Work order - Only the lines from the start of the data through the one containing "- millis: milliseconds" belong in your answer; return them exactly.

Dataset section -
· · · ·
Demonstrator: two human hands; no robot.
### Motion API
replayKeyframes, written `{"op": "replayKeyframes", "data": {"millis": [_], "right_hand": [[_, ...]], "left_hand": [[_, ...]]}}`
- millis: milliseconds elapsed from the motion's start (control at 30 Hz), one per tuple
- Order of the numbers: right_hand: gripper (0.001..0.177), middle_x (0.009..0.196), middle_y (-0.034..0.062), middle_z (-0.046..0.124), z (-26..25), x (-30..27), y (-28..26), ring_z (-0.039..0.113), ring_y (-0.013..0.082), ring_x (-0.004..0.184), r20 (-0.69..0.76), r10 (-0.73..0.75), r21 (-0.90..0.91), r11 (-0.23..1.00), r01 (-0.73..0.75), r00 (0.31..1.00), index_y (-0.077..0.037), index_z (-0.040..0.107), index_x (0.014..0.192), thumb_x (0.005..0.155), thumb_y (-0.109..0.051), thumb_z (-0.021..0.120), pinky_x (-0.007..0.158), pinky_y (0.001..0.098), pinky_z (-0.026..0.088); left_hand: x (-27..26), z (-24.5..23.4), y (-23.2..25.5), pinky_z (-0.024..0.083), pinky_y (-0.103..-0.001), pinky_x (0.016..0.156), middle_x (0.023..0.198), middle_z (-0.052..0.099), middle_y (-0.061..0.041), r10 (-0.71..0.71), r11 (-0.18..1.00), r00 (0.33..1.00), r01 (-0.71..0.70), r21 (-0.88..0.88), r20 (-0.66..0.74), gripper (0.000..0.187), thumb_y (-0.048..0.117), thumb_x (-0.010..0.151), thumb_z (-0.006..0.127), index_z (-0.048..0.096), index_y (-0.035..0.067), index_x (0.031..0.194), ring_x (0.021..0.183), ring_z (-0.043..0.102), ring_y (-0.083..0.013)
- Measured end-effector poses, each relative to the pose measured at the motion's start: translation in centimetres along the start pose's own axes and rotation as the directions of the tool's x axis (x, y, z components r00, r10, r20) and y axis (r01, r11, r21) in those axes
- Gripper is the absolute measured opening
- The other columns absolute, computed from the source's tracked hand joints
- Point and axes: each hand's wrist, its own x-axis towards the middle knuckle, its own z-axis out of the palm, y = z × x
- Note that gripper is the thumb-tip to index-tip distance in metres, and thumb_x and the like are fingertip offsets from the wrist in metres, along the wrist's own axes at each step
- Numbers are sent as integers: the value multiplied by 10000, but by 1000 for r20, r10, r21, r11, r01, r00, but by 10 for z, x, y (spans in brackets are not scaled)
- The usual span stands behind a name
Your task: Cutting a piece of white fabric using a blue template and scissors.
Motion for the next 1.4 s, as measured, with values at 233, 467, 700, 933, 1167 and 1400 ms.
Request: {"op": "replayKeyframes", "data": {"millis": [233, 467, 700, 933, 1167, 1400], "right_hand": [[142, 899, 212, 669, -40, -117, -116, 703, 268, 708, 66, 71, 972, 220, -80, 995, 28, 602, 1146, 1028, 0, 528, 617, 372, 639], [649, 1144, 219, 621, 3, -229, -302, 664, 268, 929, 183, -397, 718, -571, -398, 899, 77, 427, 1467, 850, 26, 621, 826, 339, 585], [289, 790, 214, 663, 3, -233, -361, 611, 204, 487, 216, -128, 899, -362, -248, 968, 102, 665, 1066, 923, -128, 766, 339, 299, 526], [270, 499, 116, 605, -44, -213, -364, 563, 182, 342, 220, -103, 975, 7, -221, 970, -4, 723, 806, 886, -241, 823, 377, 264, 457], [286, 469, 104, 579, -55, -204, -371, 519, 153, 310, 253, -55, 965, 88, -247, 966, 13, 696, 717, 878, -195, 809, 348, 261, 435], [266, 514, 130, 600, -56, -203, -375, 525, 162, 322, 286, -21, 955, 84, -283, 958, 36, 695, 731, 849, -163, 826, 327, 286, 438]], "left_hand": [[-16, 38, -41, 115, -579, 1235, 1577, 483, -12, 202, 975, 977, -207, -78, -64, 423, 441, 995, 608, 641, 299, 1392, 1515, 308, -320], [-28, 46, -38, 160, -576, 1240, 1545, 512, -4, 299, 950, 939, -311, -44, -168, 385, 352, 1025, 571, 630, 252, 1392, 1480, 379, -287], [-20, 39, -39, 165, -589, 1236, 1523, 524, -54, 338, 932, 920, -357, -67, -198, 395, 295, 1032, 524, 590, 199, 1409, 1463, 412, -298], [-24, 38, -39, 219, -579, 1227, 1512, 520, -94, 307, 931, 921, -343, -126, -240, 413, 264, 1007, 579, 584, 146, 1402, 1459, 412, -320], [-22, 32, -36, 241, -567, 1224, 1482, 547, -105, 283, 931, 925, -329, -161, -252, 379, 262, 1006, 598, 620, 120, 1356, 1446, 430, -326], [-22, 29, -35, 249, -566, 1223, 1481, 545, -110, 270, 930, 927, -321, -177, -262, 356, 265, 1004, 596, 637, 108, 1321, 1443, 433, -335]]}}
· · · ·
Final answer -
Demonstrator: two human hands; no robot.
### Motion API
replayKeyframes, written `{"op": "replayKeyframes", "data": {"millis": [_], "right_hand": [[_, ...]], "left_hand": [[_, ...]]}}`
- millis: milliseconds elapsed from the motion's start (control at 30 Hz), one per tuple

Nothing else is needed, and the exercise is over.